• _Task to carry out_:
Since only the total is wanted, give the number of lines in the listing below that hold the string "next" and add nothing.

• _Information_:

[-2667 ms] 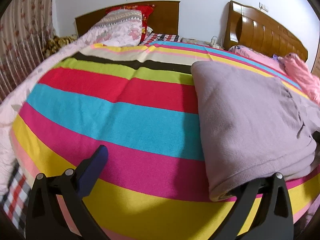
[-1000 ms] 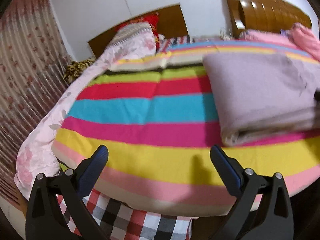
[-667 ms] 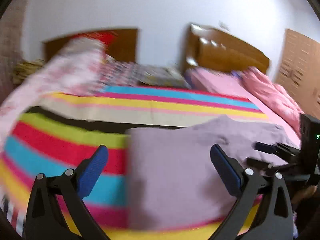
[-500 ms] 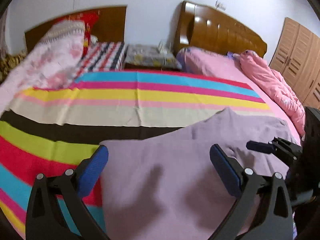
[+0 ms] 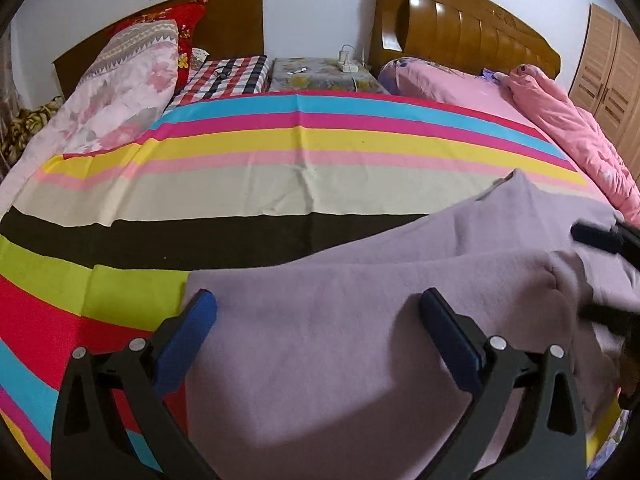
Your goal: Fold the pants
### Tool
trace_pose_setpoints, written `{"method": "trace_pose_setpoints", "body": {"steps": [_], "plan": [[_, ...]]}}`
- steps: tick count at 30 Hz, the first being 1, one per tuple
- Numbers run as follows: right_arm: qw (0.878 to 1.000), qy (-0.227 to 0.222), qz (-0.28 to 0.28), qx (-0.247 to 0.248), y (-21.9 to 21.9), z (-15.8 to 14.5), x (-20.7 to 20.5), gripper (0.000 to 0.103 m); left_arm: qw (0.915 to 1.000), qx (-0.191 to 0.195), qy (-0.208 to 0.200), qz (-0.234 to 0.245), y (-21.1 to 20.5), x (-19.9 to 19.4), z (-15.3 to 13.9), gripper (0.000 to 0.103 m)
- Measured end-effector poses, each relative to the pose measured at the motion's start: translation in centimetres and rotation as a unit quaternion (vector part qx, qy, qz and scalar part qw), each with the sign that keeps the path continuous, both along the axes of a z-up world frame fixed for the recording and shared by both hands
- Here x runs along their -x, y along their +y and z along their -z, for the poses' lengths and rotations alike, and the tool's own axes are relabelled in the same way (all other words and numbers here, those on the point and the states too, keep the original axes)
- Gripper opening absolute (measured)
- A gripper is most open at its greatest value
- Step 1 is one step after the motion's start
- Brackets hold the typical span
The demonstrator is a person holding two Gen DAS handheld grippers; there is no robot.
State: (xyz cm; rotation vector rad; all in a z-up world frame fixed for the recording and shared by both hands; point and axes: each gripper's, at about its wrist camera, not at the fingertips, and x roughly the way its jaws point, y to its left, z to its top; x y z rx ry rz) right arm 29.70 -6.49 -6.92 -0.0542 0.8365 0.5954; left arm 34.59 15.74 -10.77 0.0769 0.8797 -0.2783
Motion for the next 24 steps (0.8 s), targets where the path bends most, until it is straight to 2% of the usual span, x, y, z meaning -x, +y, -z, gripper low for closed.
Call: {"method": "trace_pose_setpoints", "body": {"steps": [1, 4, 5, 7, 10, 14, 16, 17, 18, 21, 24], "plan": [[0.999, 0.013, -0.029, 0.017, 1.0, 0.8, 0.0, 0.081, 1.0, -0.001, 0.0, 0.0, -0.2, -0.1, 0.0, 0.102], [0.995, 0.01, -0.042, 0.095, 2.3, 2.8, -0.6, 0.083, 0.9999, -0.011, 0.0, -0.002, -0.6, -0.1, 0.1, 0.102], [0.995, 0.032, -0.038, 0.089, 1.9, 2.9, -1.4, 0.083, 0.9999, -0.014, 0.0, -0.002, -0.7, -0.2, 0.2, 0.102], [0.997, 0.044, -0.029, 0.058, 1.0, 1.5, -2.4, 0.083, 0.9998, -0.02, -0.001, -0.004, -0.8, -0.2, 0.2, 0.102], [0.999, 0.019, -0.039, 0.001, 0.0, -0.9, -4.6, 0.083, 0.9998, -0.018, -0.001, -0.006, -0.8, -0.3, 0.1, 0.102], [0.994, 0.064, -0.083, 0.007, 1.1, 1.5, -7.8, 0.083, 0.9997, -0.021, -0.001, -0.007, -0.8, -0.4, 0.2, 0.102], [0.993, 0.089, -0.074, 0.021, 0.8, 3.7, -9.6, 0.084, 0.9997, -0.023, -0.001, -0.008, -0.9, -0.3, 0.2, 0.102], [0.994, 0.077, -0.079, -0.005, 0.0, 3.4, -10.0, 0.084, 0.9997, -0.024, -0.001, -0.009, -0.8, -0.4, 0.2, 0.102], [0.993, 0.09, -0.071, -0.019, -0.6, 3.4, -10.5, 0.084, 0.9997, -0.024, -0.001, -0.009, -0.8, -0.4, 0.2, 0.102], [0.995, 0.088, -0.006, -0.047, -3.0, 2.4, -10.9, 0.086, 0.9997, -0.023, -0.001, -0.009, -0.8, -0.4, 0.2, 0.102], [0.99, 0.089, -0.027, -0.102, -3.8, 2.0, -11.0, 0.087, 0.9997, -0.023, -0.001, -0.009, -0.8, -0.4, 0.2, 0.102]]}}
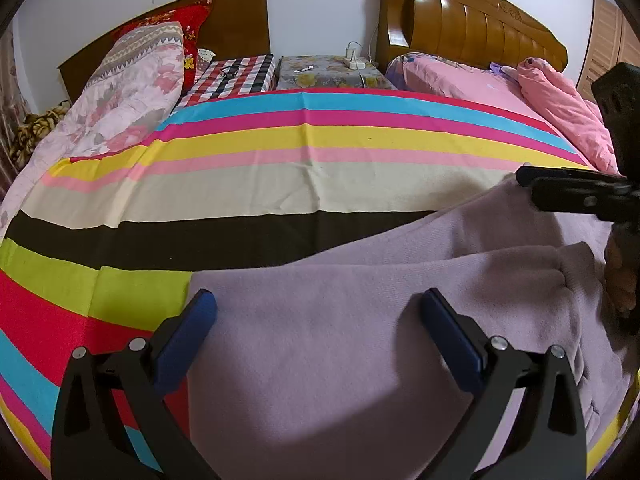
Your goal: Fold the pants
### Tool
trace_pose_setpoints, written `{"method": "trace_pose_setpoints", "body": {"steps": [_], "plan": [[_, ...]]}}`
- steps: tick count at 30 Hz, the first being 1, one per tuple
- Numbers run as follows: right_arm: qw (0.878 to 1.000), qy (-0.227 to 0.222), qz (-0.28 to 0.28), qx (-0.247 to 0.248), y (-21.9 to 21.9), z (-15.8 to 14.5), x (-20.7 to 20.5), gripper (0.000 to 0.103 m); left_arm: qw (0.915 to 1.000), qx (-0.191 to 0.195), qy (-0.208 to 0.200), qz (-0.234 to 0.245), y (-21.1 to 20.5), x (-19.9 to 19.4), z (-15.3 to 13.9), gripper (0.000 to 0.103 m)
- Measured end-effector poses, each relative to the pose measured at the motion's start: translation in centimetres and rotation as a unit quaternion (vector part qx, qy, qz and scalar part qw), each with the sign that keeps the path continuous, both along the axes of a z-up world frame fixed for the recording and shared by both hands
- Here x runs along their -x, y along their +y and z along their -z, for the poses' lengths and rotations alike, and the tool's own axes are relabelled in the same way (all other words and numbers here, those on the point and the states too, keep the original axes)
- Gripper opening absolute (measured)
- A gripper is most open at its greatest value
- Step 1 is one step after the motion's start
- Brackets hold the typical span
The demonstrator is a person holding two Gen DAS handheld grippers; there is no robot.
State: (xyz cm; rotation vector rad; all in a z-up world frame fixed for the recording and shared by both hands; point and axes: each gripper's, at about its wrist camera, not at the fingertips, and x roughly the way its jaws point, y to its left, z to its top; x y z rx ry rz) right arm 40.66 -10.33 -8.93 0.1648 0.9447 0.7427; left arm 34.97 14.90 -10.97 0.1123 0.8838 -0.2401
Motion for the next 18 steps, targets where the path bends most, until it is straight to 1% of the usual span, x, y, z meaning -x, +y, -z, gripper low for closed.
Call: {"method": "trace_pose_setpoints", "body": {"steps": [1, 2, 3, 5, 6, 8, 9, 10, 11, 12, 13, 14, 15, 16, 17, 18], "plan": [[1.0, 0.001, -0.003, 0.008, 0.1, 0.3, 0.2, 0.087, 1.0, 0.0, 0.0, 0.0, 0.0, 0.0, 0.0, 0.102], [0.999, 0.0, 0.003, 0.052, 0.6, 1.2, -0.2, 0.087, 1.0, -0.001, 0.0, 0.0, 0.0, 0.0, 0.0, 0.102], [0.998, -0.013, 0.002, 0.061, 0.6, 1.7, -0.3, 0.087, 1.0, -0.002, 0.0, -0.001, 0.0, -0.1, 0.0, 0.102], [0.999, -0.001, 0.013, 0.032, -0.1, 1.4, -0.7, 0.087, 1.0, -0.008, 0.0, -0.002, -0.2, -0.1, 0.1, 0.102], [0.999, 0.002, 0.022, 0.025, -0.4, 1.4, -0.9, 0.087, 1.0, -0.009, 0.0, -0.002, -0.2, -0.1, 0.1, 0.102], [0.997, 0.011, 0.065, 0.031, -1.3, 0.8, -0.8, 0.088, 0.9999, -0.01, 0.0, -0.006, -0.2, 0.0, -0.1, 0.102], [0.997, 0.011, 0.076, 0.032, -1.8, 0.1, -0.5, 0.088, 0.9994, -0.023, -0.002, -0.025, -0.4, 0.1, -0.6, 0.101], [0.996, 0.001, 0.085, 0.037, -2.4, -0.9, 0.0, 0.088, 0.9987, -0.033, -0.01, -0.037, -0.9, 0.5, -1.9, 0.101], [0.993, -0.025, 0.102, 0.054, -3.3, -2.3, 0.9, 0.088, 0.999, -0.026, -0.025, -0.026, -1.4, 1.0, -3.2, 0.101], [0.989, -0.05, 0.121, 0.074, -4.5, -3.4, 1.9, 0.088, 0.9985, -0.01, -0.053, -0.001, -2.5, 1.7, -5.3, 0.101], [0.981, -0.079, 0.149, 0.097, -6.2, -4.5, 3.2, 0.09, 0.9969, -0.001, -0.077, 0.014, -3.4, 2.1, -6.8, 0.101], [0.976, -0.089, 0.168, 0.108, -7.4, -4.7, 3.9, 0.098, 0.9932, 0.009, -0.111, 0.033, -5.0, 2.7, -8.7, 0.101], [0.968, -0.091, 0.197, 0.123, -9.0, -4.7, 4.6, 0.099, 0.9898, 0.018, -0.132, 0.051, -6.7, 2.9, -9.7, 0.101], [0.961, -0.08, 0.225, 0.136, -10.6, -4.3, 5.2, 0.099, 0.9871, 0.028, -0.14, 0.072, -8.4, 2.7, -10.2, 0.101], [0.957, -0.066, 0.243, 0.144, -11.7, -3.8, 5.7, 0.099, 0.9848, 0.04, -0.129, 0.109, -11.0, 2.0, -9.9, 0.101], [0.954, -0.052, 0.258, 0.147, -12.9, -3.4, 6.3, 0.099, 0.9833, 0.047, -0.112, 0.135, -12.9, 1.3, -9.2, 0.101]]}}
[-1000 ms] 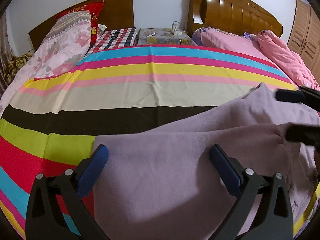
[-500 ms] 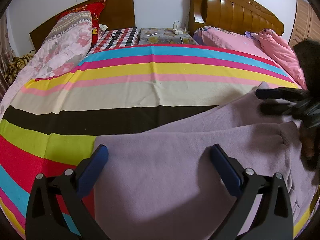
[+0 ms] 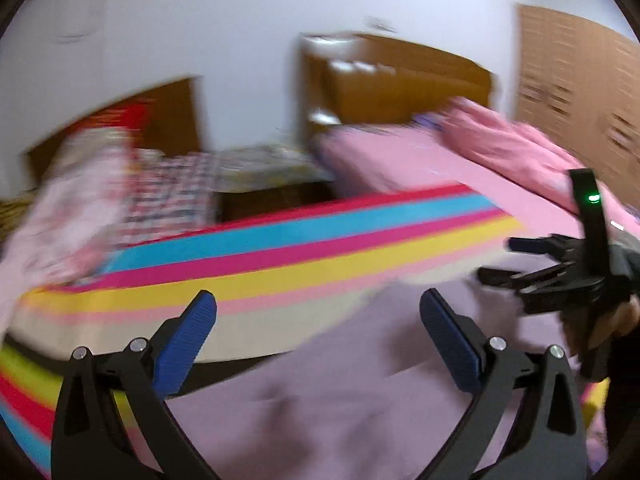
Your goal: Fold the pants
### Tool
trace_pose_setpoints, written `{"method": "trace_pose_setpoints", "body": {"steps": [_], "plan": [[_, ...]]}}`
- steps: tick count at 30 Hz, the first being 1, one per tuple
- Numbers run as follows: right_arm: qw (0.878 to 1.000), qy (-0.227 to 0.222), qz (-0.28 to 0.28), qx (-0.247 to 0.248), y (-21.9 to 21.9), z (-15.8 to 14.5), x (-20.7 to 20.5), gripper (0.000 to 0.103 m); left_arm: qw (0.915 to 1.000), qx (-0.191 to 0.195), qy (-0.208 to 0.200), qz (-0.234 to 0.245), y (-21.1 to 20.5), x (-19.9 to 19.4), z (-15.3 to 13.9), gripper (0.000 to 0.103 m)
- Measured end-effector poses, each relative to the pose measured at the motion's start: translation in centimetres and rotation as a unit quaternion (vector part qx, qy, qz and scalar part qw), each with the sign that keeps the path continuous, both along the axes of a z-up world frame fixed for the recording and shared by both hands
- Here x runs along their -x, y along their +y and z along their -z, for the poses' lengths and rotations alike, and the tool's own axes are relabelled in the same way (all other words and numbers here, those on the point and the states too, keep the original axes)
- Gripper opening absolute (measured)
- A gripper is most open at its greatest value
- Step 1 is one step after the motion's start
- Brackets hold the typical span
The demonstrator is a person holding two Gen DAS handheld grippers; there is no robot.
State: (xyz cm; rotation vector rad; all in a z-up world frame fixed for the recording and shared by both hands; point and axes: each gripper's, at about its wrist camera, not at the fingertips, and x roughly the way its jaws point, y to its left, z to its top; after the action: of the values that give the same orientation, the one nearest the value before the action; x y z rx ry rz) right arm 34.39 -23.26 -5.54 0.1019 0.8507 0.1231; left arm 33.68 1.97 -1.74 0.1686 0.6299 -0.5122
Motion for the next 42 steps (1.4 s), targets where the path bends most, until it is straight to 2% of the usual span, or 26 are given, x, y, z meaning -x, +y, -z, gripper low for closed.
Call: {"method": "trace_pose_setpoints", "body": {"steps": [1, 4, 6, 7, 8, 10, 13, 17, 20, 22, 24, 25, 26, 28, 30, 31, 34, 37, 38, 40, 42], "plan": [[1.0, 0.011, 0.008, -0.008, -1.1, 0.6, 0.6, 0.099, 0.9994, -0.001, 0.025, 0.025, -2.3, -1.1, 1.4, 0.101], [0.999, 0.03, 0.006, 0.008, -3.0, 2.0, 1.6, 0.099, 0.9945, -0.018, 0.092, 0.046, -6.7, -3.9, 5.6, 0.101], [0.998, 0.055, 0.007, 0.013, -4.1, 3.4, 1.7, 0.099, 0.9895, -0.05, 0.126, 0.051, -8.8, -5.4, 8.7, 0.101], [0.996, 0.087, 0.024, 0.022, -5.3, 4.8, 1.4, 0.098, 0.9857, -0.076, 0.143, 0.044, -9.5, -6.1, 10.2, 0.101], [0.993, 0.105, 0.038, 0.03, -6.4, 5.7, 1.2, 0.099, 0.9832, -0.107, 0.143, 0.037, -10.1, -6.5, 11.0, 0.101], [0.996, 0.088, 0.031, 0.008, -7.5, 5.8, 1.5, 0.099, 0.9827, -0.116, 0.141, 0.033, -10.2, -6.8, 11.2, 0.102], [0.996, 0.075, 0.037, -0.039, -8.8, 5.7, 1.7, 0.098, 0.9839, -0.108, 0.14, 0.028, -9.8, -7.1, 11.3, 0.102], [0.993, 0.056, 0.098, -0.016, -8.9, 4.1, 3.6, 0.098, 0.9847, -0.11, 0.134, 0.018, -9.7, -6.7, 11.6, 0.102], [0.998, 0.029, 0.039, -0.05, -6.8, 2.7, 5.7, 0.098, 0.9848, -0.109, 0.134, 0.016, -9.8, -6.5, 11.3, 0.102], [0.999, 0.046, -0.001, -0.02, -4.9, 3.2, 6.2, 0.098, 0.9848, -0.109, 0.134, 0.015, -10.0, -6.4, 11.1, 0.102], [0.994, 0.088, -0.041, 0.053, -2.5, 5.4, 6.3, 0.098, 0.9849, -0.11, 0.133, 0.013, -10.1, -6.2, 11.1, 0.102], [0.992, 0.091, -0.044, 0.071, -2.1, 5.9, 6.5, 0.098, 0.9849, -0.11, 0.133, 0.013, -10.1, -6.2, 11.0, 0.102], [0.994, 0.075, -0.04, 0.067, -2.3, 5.6, 7.3, 0.098, 0.985, -0.112, 0.131, 0.012, -10.1, -6.0, 11.0, 0.102], [0.994, 0.091, -0.04, 0.055, -3.0, 5.5, 8.0, 0.098, 0.9852, -0.114, 0.128, 0.009, -10.1, -6.0, 11.0, 0.102], [0.994, 0.093, -0.008, 0.052, -4.3, 4.9, 9.1, 0.098, 0.9852, -0.113, 0.128, 0.009, -10.0, -6.1, 10.9, 0.102], [0.995, 0.089, 0.005, 0.032, -4.9, 4.3, 10.2, 0.098, 0.9852, -0.113, 0.129, 0.009, -9.9, -6.1, 10.9, 0.102], [0.998, 0.065, -0.003, -0.01, -5.3, 3.6, 13.6, 0.099, 0.9852, -0.113, 0.128, 0.009, -10.0, -6.1, 10.9, 0.102], [0.997, 0.076, -0.016, 0.025, -4.2, 4.8, 15.1, 0.099, 0.9852, -0.115, 0.127, 0.008, -10.0, -6.1, 10.8, 0.102], [0.998, 0.046, -0.025, 0.043, -3.8, 5.1, 16.1, 0.099, 0.9851, -0.115, 0.128, 0.008, -10.0, -6.1, 10.8, 0.102], [0.999, 0.031, -0.019, 0.036, -3.9, 5.2, 16.8, 0.099, 0.985, -0.116, 0.127, 0.008, -10.0, -6.1, 10.8, 0.102], [0.999, 0.042, 0.002, 0.026, -4.4, 4.6, 17.4, 0.098, 0.9849, -0.118, 0.127, 0.008, -10.1, -6.1, 10.8, 0.102]]}}
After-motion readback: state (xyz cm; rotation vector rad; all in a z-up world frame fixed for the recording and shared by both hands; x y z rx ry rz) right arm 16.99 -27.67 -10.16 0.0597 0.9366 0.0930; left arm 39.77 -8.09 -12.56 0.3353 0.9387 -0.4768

• _Exercise solution_:
3